For applications that need both high‑concurrency I/O and CPU‑bound processing, you can combine asyncio for the network layer
and offload CPU work to a process pool. Use asyncio.to_thread (for I/O) or loop.run_in_executor
with a ProcessPoolExecutor for CPU work.
import asyncio
import concurrent.futures
def cpu_heavy(data):
# simulate heavy processing
return sum(i*i for i in range(data))
async def main():
loop = asyncio.get_running_loop()
with concurrent.futures.ProcessPoolExecutor() as pool:
# Run CPU work in process pool without blocking event loop
result = await loop.run_in_executor(pool, cpu_heavy, 10_000_000)
print(f"CPU result: {result}")
# Continue with async I/O tasks...
asyncio.run(main())
PEP 554 (subinterpreters) aims to provide true parallelism without multiprocessing overhead. Additionally, the "nogil" project (PEP 703) proposes making the GIL optional in CPython. While experimental in 2026, these developments may change the landscape, but for now, understanding the current tools is essential.
Concurrency and parallelism serve different purposes. In Python, threading and asyncio provide concurrency for I/O‑bound tasks, while multiprocessing delivers true parallelism for CPU‑bound workloads.
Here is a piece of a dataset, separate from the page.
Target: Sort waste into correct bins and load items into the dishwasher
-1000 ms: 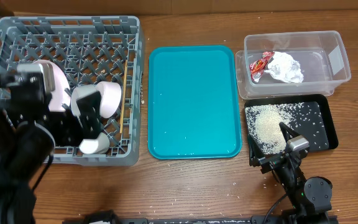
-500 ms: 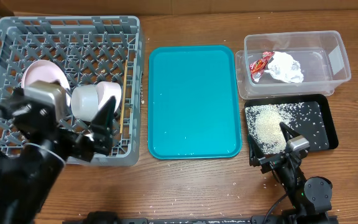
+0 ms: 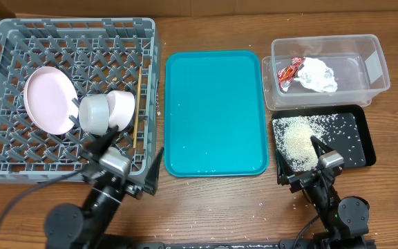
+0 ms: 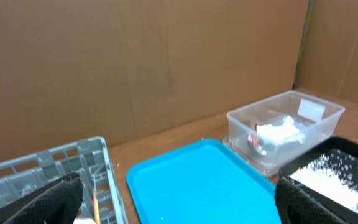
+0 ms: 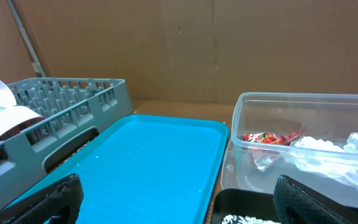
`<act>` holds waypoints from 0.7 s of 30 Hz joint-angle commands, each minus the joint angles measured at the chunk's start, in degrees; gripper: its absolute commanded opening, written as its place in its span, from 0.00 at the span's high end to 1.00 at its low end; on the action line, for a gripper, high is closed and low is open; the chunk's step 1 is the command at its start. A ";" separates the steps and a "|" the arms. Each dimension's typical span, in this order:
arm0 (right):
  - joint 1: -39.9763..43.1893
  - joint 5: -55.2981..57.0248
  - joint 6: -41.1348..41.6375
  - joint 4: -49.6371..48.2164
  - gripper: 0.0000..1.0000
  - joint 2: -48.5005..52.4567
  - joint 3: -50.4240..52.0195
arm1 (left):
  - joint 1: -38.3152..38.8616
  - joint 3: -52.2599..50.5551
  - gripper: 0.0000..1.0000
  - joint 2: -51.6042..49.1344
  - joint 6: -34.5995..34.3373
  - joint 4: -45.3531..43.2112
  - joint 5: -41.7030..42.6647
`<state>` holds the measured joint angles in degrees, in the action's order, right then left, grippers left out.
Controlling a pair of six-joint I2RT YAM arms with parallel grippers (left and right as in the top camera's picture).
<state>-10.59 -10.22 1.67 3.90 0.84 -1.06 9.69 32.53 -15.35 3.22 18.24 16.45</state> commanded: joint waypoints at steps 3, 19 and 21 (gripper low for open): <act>-0.33 0.31 0.02 -0.39 0.00 -0.68 0.61 | 1.27 -11.23 0.00 9.35 0.87 -3.50 -3.23; -0.33 0.31 0.02 -0.37 0.00 -0.68 0.61 | 1.20 -32.26 0.00 15.17 0.90 -18.51 -6.54; -0.33 0.31 0.02 -0.37 0.00 -0.68 0.61 | 1.20 -32.26 0.00 14.93 0.87 -14.93 -6.78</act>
<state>-10.59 -10.24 1.69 3.92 0.84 -1.06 10.52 0.95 -0.73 3.40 1.43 10.72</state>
The GIL is not a bug but a design choice that simplifies memory management for single‑threaded code. By matching the right tool to your problem—threads for moderate I/O, asyncio for massive I/O, and processes for CPU crunching—you can build scalable, high‑performance Python applications. Measure, profile, and always be mindful of the trade‑offs.
Start with the simplest solution (single thread), then introduce concurrency or parallelism only when needed. With the knowledge from this guide, you're equipped to make the right decisions and avoid common pitfalls.